◆ Exercise objective: Which lines of the listing below contain the word "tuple"? Return them.

◆ Input records:

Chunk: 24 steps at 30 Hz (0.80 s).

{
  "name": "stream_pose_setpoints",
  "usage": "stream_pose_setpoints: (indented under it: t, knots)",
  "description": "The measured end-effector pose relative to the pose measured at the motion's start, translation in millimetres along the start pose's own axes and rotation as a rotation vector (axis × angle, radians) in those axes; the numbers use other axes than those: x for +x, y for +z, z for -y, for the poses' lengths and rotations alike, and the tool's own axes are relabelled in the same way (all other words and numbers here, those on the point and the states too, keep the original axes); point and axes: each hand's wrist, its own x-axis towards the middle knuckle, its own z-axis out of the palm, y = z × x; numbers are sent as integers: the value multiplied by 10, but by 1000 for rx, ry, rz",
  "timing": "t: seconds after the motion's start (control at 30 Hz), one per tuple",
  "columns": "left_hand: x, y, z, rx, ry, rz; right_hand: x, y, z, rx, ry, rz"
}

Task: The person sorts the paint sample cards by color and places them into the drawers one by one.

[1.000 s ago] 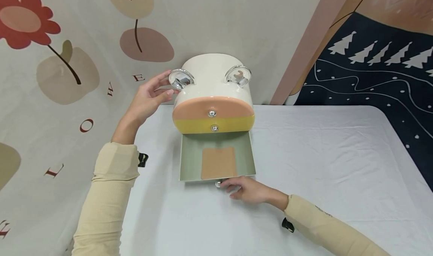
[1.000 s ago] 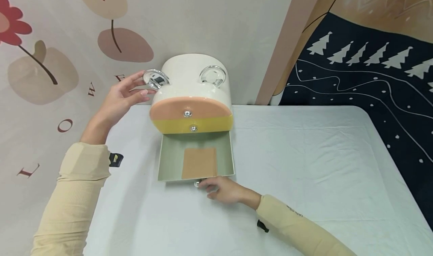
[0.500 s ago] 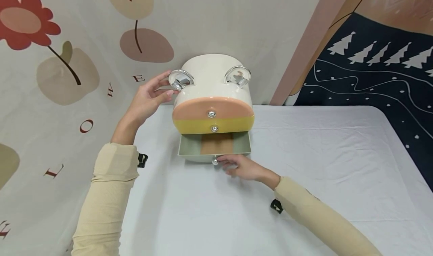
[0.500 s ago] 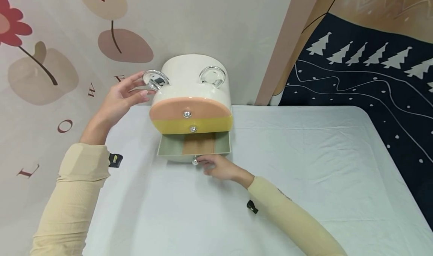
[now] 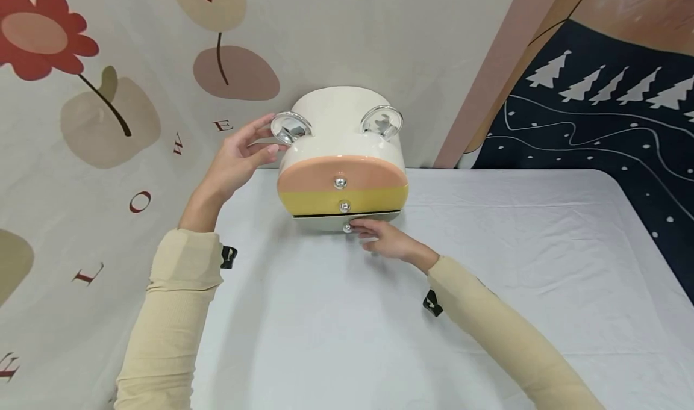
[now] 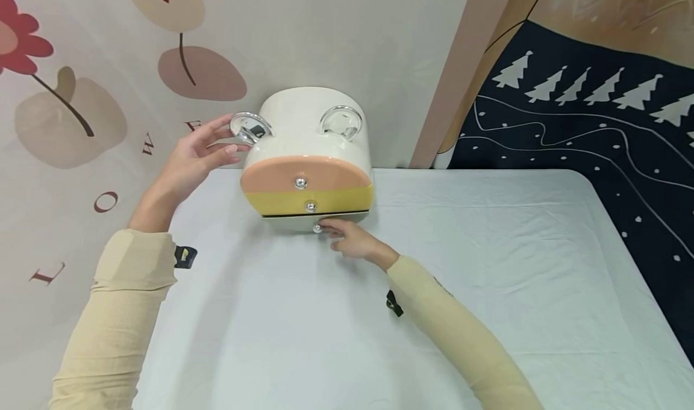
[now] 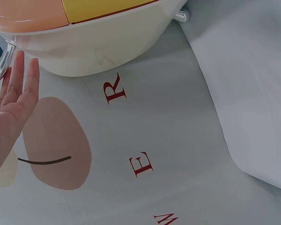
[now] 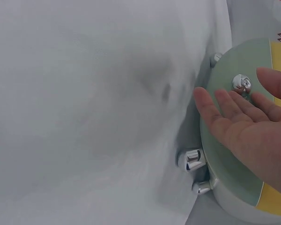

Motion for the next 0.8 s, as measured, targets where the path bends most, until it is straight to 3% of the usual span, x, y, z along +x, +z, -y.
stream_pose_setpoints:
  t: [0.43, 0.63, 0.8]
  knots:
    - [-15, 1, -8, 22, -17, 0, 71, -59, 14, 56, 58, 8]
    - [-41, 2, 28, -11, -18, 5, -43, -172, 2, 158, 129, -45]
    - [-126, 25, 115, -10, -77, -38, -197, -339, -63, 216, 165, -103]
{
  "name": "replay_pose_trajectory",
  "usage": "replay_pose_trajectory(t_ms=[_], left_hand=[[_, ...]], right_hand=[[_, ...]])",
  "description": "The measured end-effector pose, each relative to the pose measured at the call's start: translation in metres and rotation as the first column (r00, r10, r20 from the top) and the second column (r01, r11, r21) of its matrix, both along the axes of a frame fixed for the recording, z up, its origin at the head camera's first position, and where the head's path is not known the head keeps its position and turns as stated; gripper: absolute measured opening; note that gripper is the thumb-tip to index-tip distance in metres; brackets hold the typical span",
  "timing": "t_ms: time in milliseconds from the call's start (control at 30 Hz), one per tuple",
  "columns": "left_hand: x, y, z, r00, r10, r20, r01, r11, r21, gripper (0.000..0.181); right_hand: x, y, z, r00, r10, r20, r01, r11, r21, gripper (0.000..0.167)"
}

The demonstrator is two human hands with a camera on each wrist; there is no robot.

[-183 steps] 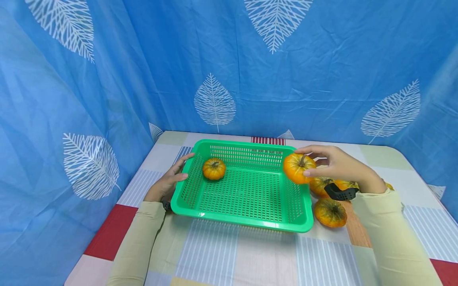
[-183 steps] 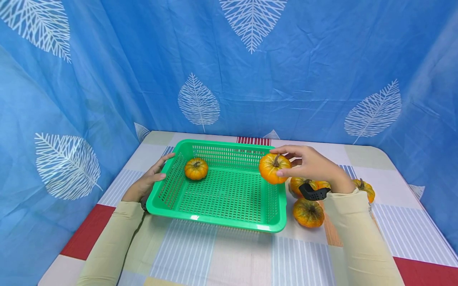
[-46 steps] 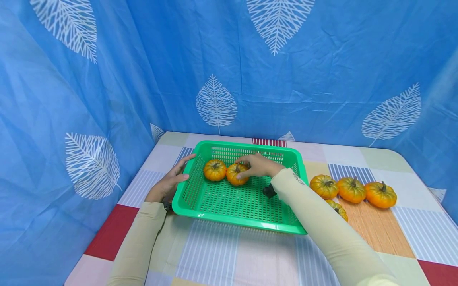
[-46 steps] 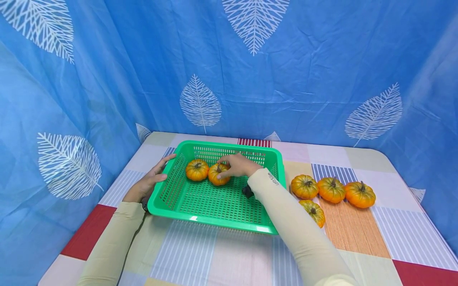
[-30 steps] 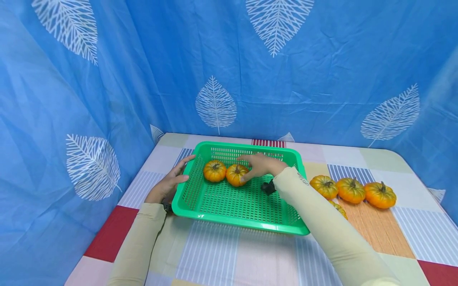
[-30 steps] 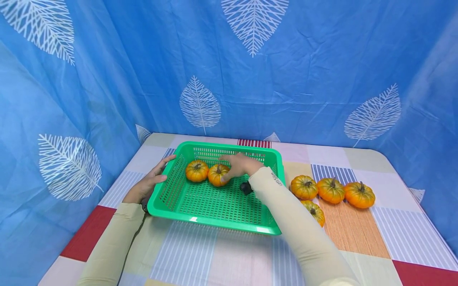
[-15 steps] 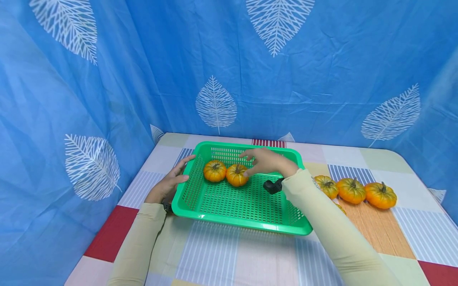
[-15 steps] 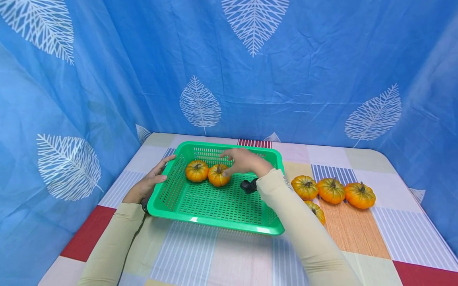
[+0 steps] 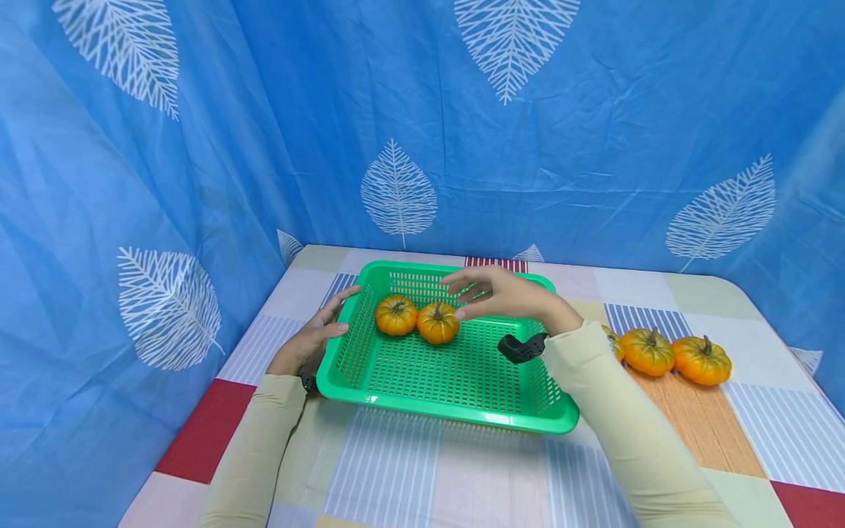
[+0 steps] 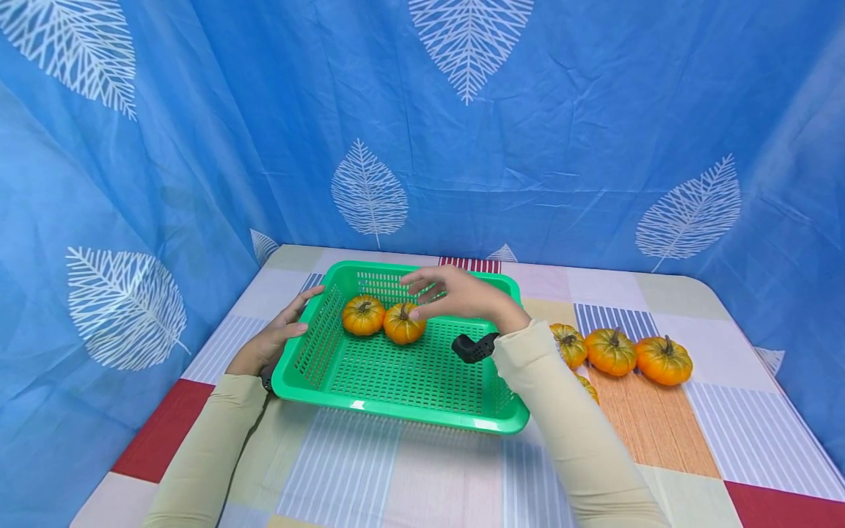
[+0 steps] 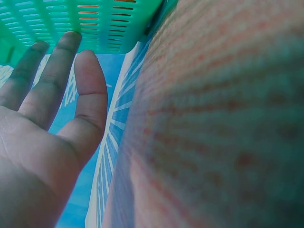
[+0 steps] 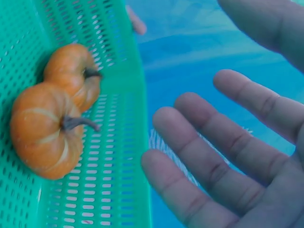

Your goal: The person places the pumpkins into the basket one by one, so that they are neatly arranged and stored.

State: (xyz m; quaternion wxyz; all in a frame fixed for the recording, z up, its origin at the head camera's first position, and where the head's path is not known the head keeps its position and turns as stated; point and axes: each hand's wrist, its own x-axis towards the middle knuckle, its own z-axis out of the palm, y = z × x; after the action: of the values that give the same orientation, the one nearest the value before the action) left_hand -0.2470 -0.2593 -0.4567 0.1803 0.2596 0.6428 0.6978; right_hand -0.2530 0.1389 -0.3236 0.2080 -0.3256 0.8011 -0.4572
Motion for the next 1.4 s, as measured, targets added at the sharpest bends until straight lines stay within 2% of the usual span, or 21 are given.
replay_pose_trajectory(t_ms=[233,533,767,1000,1233,1400], left_hand=[[0.0,0.0,0.001,1.0,-0.006,0.003,0.006,1.0,-0.003,0.08],[0.0,0.0,0.0,1.0,-0.014,0.002,0.014,1.0,0.007,0.075],[0.0,-0.001,-0.001,1.0,-0.016,-0.01,0.016,1.0,0.002,0.076],[0.001,0.0,0.001,1.0,0.008,0.009,-0.008,1.0,-0.016,0.084],[0.002,0.001,0.002,0.999,0.047,0.026,-0.046,0.997,-0.056,0.088],[0.002,0.0,0.002,0.999,0.04,0.009,-0.04,0.998,-0.052,0.086]], right_hand=[[0.005,0.013,-0.001,1.0,-0.007,0.014,0.008,0.994,-0.114,0.055],[0.012,0.029,-0.002,0.998,-0.017,0.058,0.031,0.969,-0.247,0.053],[0.019,0.043,-0.002,0.999,-0.049,-0.004,0.046,0.965,-0.258,0.05],[0.027,0.058,-0.003,0.994,-0.083,-0.064,0.062,0.958,-0.28,0.047],[0.037,0.07,-0.008,0.981,-0.116,-0.159,0.065,0.953,-0.295,0.041],[0.044,0.079,-0.011,0.971,-0.134,-0.197,0.069,0.95,-0.304,0.038]])
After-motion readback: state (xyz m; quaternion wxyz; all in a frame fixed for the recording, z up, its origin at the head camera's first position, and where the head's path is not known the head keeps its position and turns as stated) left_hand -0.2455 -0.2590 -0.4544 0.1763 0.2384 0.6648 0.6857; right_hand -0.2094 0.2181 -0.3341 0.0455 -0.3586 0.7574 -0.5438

◆ Answer area:
  "timing": "t: seconds after the motion's start (control at 30 Hz), one per tuple",
  "timing": "t_ms: time in milliseconds from the call's start (control at 30 Hz), one per tuple",

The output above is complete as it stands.